In a post listing a total of seven observations on the death of Osama bin Laden, Jeffrey Goldberg lists last: “If President Obama is seeking a quicker exit strategy from Afghanistan, he now has one.” Well, that would be unfortunate, and would put into doubt Nos. 3-5 of the Goldberg observations:

3) President Obama has laid to rest, at least for everyone not named Donald Trump, the notion that he is some sort of soft-on-terror, Manchurian-candidate stealth-Muslim.

4) American deterrent power is partially restored. The lesson for terrorists: If you commit an act of violence against America, this country will hunt you down until you are dead or in chains.

5) Islamist terrorism is not over. Bin Laden was not an operator, nor was he seemingly in control of operators. Cells may be activated in the coming days, individuals with jihadist goals might take action. This is a dangerous moment. An inevitable moment, but a dangerous one.

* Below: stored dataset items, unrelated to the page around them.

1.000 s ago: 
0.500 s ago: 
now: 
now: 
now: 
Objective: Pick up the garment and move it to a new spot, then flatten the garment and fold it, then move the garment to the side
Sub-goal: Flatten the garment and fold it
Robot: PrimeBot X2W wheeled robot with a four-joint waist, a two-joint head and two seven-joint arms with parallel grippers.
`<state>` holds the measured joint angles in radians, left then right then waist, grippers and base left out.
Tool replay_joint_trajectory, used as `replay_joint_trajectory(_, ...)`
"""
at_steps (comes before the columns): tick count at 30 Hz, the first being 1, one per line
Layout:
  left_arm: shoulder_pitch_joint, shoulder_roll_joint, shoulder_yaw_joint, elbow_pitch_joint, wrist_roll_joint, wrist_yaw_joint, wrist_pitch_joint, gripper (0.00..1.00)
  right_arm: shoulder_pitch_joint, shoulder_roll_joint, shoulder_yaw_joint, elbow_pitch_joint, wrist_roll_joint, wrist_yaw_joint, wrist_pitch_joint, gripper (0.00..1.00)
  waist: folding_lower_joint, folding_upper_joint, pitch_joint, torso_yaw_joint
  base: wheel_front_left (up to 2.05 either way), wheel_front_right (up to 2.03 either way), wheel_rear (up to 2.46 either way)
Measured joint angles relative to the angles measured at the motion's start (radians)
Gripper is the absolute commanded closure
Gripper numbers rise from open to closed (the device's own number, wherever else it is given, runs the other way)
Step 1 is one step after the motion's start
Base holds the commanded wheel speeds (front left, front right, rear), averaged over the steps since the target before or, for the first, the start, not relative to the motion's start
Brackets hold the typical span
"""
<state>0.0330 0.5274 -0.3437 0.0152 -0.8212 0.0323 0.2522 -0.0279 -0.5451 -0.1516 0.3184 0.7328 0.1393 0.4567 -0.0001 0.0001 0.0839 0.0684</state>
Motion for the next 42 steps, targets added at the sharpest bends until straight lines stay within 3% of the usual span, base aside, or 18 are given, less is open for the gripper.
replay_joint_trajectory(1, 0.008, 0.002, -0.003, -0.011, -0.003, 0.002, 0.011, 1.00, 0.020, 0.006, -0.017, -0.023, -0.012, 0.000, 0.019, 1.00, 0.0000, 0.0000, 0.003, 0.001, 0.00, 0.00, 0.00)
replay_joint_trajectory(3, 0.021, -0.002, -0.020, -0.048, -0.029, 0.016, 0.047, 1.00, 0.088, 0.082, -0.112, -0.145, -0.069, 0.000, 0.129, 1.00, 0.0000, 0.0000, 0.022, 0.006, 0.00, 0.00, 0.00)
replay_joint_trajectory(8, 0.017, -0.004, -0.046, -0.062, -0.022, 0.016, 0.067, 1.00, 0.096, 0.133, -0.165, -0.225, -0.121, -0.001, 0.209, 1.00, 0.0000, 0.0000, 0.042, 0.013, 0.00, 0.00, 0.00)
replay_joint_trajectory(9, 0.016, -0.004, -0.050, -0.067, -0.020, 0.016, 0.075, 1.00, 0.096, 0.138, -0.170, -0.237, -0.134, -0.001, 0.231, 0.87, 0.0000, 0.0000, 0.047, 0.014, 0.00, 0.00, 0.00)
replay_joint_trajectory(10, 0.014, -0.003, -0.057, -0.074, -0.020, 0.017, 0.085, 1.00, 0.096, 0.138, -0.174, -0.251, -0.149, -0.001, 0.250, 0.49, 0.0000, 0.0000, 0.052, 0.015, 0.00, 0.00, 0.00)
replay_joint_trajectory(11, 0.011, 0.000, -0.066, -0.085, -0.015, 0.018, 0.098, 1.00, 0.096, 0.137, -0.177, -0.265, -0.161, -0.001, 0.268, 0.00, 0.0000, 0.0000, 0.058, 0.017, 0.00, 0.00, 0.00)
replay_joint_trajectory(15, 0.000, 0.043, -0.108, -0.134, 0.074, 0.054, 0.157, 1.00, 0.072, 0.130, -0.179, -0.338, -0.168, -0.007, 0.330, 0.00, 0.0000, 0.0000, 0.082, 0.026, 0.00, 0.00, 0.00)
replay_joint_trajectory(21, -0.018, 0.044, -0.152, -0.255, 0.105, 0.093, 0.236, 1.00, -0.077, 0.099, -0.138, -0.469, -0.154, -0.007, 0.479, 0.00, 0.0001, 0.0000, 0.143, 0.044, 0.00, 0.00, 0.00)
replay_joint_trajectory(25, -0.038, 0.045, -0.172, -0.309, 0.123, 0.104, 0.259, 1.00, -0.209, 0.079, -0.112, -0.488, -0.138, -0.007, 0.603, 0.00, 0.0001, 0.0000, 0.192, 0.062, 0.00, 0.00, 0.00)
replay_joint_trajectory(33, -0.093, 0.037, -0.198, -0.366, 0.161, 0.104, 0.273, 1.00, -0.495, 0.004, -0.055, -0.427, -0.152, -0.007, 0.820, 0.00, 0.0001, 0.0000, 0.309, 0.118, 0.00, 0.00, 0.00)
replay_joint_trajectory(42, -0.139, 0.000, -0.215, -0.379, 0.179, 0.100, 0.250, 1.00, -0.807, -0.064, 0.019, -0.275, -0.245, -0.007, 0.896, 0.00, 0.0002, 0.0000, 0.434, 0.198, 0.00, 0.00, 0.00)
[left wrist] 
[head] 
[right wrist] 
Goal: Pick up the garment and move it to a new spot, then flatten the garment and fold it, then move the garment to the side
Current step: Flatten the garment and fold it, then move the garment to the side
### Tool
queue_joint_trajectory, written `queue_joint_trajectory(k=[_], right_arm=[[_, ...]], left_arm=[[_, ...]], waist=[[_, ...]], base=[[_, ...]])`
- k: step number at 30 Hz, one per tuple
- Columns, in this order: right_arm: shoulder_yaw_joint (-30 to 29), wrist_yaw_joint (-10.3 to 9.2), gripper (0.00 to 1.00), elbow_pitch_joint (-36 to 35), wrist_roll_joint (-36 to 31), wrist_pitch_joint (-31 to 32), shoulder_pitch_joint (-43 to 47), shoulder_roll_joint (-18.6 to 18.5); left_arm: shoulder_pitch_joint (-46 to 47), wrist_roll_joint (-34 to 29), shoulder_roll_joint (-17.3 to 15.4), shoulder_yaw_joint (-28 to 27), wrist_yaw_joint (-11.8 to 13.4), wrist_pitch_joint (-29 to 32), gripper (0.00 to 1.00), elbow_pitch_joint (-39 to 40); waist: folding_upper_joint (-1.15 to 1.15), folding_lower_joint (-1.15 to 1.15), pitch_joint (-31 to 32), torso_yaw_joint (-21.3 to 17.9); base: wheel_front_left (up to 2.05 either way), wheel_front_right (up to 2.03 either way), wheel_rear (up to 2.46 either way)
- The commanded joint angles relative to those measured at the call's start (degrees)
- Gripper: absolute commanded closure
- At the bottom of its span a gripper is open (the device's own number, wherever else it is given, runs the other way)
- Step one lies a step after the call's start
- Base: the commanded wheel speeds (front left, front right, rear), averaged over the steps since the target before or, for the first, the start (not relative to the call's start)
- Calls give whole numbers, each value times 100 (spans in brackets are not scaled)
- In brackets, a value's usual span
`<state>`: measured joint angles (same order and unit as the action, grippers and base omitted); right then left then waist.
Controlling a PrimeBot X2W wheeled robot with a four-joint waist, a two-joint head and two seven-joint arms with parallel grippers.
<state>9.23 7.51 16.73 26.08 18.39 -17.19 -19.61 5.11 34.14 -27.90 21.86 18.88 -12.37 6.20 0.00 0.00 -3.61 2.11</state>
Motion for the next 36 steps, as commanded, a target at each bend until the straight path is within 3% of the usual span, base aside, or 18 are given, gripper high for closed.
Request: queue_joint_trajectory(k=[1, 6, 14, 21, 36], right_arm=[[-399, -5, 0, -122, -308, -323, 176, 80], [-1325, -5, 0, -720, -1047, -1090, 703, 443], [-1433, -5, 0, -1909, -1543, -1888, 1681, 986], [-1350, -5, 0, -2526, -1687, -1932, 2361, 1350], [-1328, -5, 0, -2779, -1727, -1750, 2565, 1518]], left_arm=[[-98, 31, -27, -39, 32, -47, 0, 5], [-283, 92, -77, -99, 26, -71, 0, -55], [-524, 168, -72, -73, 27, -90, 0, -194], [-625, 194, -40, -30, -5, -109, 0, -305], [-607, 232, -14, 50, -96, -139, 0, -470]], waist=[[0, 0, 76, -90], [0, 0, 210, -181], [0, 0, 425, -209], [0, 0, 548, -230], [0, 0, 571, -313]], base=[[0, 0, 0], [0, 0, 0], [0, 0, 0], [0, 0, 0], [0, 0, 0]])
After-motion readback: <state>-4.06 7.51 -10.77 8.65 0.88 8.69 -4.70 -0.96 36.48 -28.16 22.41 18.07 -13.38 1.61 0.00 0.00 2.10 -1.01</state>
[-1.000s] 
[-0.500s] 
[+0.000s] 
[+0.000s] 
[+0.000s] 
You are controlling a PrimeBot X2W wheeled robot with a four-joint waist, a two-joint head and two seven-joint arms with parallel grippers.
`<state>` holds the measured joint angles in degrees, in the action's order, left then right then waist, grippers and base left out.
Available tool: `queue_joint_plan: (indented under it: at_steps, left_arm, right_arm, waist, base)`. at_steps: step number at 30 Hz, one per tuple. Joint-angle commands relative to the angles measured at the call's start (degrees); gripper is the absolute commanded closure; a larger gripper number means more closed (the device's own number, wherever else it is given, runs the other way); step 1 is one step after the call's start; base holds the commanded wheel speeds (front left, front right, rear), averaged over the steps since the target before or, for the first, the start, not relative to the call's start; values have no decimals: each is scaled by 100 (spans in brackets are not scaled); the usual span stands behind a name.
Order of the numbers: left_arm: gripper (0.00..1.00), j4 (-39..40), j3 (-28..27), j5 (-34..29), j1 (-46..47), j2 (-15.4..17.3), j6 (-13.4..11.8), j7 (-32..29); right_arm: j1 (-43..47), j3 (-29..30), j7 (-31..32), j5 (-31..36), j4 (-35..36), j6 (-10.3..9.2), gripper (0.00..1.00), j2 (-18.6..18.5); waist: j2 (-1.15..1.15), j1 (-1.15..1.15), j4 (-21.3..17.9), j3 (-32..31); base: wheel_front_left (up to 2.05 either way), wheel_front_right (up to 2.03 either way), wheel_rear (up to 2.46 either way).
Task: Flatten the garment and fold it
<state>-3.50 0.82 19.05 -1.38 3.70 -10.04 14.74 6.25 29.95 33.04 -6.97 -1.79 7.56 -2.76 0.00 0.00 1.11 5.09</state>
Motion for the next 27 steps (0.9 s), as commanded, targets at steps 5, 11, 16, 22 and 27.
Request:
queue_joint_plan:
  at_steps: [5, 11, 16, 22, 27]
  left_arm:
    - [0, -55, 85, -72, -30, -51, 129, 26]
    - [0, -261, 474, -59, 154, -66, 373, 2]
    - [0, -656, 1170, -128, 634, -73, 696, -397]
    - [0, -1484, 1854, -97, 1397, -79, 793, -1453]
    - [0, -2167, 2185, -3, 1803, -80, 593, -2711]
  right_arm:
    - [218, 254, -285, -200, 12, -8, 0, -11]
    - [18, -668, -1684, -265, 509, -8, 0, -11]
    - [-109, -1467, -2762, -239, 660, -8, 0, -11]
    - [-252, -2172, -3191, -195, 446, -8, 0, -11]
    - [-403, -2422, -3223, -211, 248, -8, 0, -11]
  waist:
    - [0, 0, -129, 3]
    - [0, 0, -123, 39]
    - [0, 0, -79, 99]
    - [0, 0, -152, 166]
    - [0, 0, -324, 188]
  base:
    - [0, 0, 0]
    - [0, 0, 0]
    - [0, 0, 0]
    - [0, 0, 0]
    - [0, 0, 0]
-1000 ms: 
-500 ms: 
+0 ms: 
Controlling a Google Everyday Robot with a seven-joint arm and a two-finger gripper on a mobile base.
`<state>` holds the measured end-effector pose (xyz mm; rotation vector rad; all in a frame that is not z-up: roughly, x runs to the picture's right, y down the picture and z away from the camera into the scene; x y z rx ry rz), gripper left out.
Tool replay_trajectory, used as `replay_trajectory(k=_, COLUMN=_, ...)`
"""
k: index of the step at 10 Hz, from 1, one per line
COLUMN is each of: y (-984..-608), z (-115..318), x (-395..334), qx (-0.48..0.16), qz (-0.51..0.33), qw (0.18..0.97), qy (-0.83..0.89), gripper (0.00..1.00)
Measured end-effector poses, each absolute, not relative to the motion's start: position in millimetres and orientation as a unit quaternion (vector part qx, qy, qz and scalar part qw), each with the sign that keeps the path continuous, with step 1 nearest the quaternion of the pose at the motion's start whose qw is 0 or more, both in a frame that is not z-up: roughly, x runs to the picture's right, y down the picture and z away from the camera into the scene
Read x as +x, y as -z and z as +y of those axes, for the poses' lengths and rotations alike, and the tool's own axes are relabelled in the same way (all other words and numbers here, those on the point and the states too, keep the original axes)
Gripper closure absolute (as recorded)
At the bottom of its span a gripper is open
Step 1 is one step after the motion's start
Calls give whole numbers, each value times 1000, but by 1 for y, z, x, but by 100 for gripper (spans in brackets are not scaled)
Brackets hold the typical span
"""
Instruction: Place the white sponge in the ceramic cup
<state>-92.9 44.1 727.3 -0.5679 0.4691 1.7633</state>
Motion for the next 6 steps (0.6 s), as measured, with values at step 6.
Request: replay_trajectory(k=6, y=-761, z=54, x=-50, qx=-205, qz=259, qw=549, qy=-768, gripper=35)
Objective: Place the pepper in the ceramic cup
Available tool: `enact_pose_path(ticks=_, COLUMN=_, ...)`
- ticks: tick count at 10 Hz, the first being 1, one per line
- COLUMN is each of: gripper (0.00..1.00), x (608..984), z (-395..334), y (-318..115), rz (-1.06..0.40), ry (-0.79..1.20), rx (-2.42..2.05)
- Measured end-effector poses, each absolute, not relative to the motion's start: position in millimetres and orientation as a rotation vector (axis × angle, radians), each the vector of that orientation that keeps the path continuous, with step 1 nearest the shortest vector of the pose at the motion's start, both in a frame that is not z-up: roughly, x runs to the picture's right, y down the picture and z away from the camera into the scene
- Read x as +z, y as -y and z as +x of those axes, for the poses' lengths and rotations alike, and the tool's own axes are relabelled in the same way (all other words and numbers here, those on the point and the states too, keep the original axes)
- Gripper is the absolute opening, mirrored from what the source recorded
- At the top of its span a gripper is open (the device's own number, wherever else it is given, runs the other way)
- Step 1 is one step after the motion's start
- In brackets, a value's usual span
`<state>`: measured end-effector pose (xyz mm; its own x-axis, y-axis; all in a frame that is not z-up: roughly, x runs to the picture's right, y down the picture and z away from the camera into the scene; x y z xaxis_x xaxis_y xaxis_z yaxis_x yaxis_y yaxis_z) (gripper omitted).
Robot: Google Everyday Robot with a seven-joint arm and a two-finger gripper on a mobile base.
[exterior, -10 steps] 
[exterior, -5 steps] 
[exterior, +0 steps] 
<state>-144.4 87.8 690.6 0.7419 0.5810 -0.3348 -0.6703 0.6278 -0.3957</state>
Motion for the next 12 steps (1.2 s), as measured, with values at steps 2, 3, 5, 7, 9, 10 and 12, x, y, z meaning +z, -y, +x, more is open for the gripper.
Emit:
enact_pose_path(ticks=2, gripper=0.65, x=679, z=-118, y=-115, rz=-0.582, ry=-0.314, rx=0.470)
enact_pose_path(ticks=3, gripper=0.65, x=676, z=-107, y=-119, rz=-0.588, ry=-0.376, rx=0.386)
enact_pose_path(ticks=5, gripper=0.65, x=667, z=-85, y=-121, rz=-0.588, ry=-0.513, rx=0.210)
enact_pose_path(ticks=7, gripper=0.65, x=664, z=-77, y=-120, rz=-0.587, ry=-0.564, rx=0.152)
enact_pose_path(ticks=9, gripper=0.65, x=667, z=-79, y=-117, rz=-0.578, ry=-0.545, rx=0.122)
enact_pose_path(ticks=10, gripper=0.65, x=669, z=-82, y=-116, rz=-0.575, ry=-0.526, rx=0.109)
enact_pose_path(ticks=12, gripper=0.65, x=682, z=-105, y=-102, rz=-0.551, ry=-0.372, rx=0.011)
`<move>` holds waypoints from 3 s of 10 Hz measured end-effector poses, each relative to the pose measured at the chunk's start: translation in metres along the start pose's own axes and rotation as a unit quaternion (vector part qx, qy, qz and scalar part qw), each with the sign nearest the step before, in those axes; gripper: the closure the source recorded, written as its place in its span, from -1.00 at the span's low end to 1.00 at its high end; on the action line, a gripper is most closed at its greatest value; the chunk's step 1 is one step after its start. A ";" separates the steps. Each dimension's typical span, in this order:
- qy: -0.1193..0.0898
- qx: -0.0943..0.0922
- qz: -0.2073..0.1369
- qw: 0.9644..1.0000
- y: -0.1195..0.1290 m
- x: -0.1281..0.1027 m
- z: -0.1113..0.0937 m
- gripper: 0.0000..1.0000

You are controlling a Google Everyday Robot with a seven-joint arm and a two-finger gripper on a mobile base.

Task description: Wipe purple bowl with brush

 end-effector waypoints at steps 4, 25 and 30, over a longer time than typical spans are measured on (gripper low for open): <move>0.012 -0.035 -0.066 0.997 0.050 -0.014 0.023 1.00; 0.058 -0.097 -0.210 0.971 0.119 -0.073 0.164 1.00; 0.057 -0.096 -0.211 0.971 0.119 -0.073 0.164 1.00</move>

In short you don’t build on success by retreat. You don’t follow a restoration of American credibility with a transparent excuse to bug out of a vital battlefield in the war on terror. You don’t greet a “dangerous moment” by showing a limited attention span.

The real question for Obama is whether he can put the national security pieces together. A listing of the pieces would include: decisive military action is a political winner while stalemate is a loser. Other important lessons: American unilateralism is an essential arrow in our quiver; some of our “allies” aren’t all that reliable; the U.N. is of limited utility ( I’d argue “no utility,” but let’s aim for some consensus here); the threat of military force should never be taken off the table when dealing with determined foes; and American resolve in the Islamic war on terror is essential to our national security.

If he absorbs all of this, can Obama then redesign a national security policy that is bolder and less dependent on fickle multilateral institutions, and that is fully funded? The president has some political capital, and he should use it constructively — to complete and not flee from the war in Afghanistan, to makes sure that there is not a scintilla of doubt that we will, if need be, use force to prevent an Iranian nuclear weapons capability, and to spare the Pentagon the budget ax. These would be signs that Obama has internalized the lessons of the past two years and has given up the juvenile obsession once and for all about being the “not Bush” president.